• _Task directions_: Lines holding the word "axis" are the ones to copy from the data below.

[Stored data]
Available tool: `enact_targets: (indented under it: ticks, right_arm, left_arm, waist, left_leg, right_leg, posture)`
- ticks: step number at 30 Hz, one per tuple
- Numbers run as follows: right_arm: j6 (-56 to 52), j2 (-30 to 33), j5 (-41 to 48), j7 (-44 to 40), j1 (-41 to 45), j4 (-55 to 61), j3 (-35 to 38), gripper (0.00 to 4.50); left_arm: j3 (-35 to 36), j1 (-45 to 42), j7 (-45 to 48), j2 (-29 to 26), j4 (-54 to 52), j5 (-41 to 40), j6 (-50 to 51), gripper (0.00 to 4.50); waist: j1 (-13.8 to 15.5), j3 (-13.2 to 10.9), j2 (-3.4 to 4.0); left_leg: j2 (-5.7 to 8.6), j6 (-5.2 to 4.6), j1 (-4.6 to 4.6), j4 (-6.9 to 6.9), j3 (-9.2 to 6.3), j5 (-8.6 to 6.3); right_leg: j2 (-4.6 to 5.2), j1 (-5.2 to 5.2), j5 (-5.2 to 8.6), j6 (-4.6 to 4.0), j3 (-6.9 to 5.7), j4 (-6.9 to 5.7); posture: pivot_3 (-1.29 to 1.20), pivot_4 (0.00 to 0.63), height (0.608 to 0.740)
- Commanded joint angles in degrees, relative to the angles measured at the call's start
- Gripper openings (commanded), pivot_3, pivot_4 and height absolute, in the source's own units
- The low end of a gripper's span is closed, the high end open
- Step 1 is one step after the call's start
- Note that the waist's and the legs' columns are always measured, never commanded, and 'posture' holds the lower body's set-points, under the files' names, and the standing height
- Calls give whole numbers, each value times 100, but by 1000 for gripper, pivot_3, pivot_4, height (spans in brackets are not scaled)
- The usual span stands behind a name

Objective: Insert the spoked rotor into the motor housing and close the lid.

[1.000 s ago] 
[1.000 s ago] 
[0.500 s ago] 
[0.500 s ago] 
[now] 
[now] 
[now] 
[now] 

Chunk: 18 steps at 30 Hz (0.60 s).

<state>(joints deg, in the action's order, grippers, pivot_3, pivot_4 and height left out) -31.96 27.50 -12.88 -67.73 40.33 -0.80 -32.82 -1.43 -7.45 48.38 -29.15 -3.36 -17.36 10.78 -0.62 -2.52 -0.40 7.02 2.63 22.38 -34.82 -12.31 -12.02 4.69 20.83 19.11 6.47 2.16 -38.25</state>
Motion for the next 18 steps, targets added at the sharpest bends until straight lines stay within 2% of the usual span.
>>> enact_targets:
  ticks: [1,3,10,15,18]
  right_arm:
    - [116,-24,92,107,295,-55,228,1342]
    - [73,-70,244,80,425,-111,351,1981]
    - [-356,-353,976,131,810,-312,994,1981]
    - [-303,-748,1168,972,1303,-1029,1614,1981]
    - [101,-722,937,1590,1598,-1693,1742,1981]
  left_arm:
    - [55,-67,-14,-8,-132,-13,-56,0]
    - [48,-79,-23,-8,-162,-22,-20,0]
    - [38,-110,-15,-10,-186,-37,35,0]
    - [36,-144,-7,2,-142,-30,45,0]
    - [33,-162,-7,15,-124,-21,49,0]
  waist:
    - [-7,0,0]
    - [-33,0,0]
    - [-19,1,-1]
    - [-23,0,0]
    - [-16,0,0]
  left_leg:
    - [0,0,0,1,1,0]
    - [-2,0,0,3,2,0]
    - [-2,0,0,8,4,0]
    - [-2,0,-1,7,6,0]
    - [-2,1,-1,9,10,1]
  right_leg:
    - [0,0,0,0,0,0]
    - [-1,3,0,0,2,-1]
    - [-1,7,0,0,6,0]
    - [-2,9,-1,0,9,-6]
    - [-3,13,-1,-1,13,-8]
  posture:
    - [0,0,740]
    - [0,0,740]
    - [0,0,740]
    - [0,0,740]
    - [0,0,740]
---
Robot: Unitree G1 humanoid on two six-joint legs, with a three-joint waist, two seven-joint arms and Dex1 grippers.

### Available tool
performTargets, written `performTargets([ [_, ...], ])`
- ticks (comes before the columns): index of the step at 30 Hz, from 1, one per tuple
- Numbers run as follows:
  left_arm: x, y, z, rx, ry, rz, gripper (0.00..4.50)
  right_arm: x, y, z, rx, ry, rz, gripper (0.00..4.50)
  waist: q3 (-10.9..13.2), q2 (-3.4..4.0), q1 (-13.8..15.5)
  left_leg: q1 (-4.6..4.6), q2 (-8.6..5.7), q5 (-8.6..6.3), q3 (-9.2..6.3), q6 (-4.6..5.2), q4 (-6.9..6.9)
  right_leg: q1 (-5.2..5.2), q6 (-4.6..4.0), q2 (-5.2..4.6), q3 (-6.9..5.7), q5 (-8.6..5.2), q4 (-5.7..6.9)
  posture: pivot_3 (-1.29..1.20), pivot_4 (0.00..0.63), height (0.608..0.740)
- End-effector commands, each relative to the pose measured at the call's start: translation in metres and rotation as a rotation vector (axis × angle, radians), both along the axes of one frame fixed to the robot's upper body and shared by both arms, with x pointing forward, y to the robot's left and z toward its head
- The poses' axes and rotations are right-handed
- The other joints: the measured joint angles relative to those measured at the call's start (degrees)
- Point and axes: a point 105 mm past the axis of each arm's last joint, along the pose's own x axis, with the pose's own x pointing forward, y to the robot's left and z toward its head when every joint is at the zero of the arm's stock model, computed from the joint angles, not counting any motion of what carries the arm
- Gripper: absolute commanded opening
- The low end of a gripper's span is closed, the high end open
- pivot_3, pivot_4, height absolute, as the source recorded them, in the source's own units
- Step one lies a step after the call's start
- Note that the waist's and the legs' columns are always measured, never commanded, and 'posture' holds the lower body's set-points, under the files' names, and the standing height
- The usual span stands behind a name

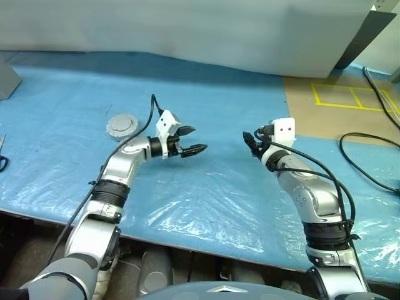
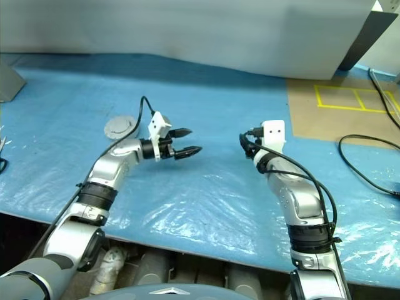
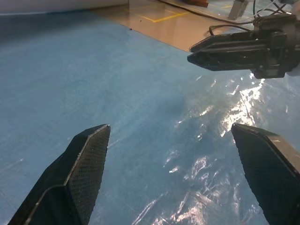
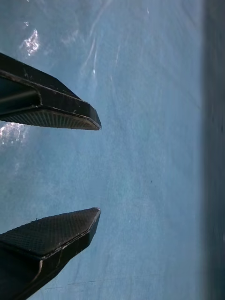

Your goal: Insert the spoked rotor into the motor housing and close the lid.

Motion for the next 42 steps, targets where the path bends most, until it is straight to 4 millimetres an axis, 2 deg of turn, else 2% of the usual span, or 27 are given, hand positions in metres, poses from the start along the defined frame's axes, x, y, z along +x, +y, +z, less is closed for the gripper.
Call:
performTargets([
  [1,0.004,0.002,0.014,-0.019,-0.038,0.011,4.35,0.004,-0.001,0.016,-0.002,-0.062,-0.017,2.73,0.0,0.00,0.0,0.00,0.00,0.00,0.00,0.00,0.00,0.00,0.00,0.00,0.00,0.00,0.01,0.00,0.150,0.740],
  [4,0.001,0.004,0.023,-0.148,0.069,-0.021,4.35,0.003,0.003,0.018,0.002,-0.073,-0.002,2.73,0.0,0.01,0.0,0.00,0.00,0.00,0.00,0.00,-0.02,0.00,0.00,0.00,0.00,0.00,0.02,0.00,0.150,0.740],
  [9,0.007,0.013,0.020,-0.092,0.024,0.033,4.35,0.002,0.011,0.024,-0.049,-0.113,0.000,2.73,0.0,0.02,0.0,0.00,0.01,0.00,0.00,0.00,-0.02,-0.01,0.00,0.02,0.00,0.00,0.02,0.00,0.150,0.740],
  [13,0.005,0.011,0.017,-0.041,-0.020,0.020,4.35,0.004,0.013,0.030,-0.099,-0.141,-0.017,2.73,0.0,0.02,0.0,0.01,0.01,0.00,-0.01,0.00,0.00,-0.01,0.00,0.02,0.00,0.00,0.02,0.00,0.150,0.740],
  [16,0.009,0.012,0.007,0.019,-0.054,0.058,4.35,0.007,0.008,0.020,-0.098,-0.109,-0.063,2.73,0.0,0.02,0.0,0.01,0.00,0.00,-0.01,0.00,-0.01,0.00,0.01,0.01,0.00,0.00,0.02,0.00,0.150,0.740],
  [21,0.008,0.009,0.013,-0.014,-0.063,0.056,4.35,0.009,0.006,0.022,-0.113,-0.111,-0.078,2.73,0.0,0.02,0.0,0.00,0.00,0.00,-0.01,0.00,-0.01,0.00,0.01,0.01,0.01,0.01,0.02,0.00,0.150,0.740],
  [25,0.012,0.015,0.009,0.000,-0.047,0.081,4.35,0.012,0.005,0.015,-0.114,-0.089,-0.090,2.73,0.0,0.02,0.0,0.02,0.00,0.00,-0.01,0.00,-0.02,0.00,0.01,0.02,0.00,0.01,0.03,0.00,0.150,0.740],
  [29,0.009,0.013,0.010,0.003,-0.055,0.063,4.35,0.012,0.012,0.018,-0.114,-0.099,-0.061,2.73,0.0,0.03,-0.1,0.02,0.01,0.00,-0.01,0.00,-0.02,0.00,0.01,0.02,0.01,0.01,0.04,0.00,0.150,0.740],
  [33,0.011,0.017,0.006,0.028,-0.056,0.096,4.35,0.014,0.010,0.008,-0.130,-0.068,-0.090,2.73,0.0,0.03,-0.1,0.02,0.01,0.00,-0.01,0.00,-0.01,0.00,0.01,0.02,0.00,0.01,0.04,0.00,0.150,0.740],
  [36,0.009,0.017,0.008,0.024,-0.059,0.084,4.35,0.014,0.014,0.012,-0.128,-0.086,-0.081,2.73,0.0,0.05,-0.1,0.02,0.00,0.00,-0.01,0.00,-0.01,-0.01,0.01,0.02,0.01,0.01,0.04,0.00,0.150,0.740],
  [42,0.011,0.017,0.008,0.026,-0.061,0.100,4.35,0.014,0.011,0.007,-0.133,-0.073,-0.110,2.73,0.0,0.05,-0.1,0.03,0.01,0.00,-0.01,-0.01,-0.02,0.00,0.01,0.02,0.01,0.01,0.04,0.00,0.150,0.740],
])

• _Response to this task_:
- End-effector commands, each relative to the pose measured at the call's start: translation in metres and rotation as a rotation vector (axis × angle, radians), both along the axes of one frame fixed to the robot's upper body and shared by both arms, with x pointing forward, y to the robot's left and z toward its head
- Point and axes: a point 105 mm past the axis of each arm's last joint, along the pose's own x axis, with the pose's own x pointing forward, y to the robot's left and z toward its head when every joint is at the zero of the arm's stock model, computed from the joint angles, not counting any motion of what carries the arm
Motion for the next 42 steps, targets where the path bends most, until it is straight to 4 millimetres an axis, 2 deg of turn, else 2% of the usual span, or 27 are given, hand positions in metres, poses from the start along the defined frame's axes, x, y, z along +x, +y, +z, less is closed for the gripper.

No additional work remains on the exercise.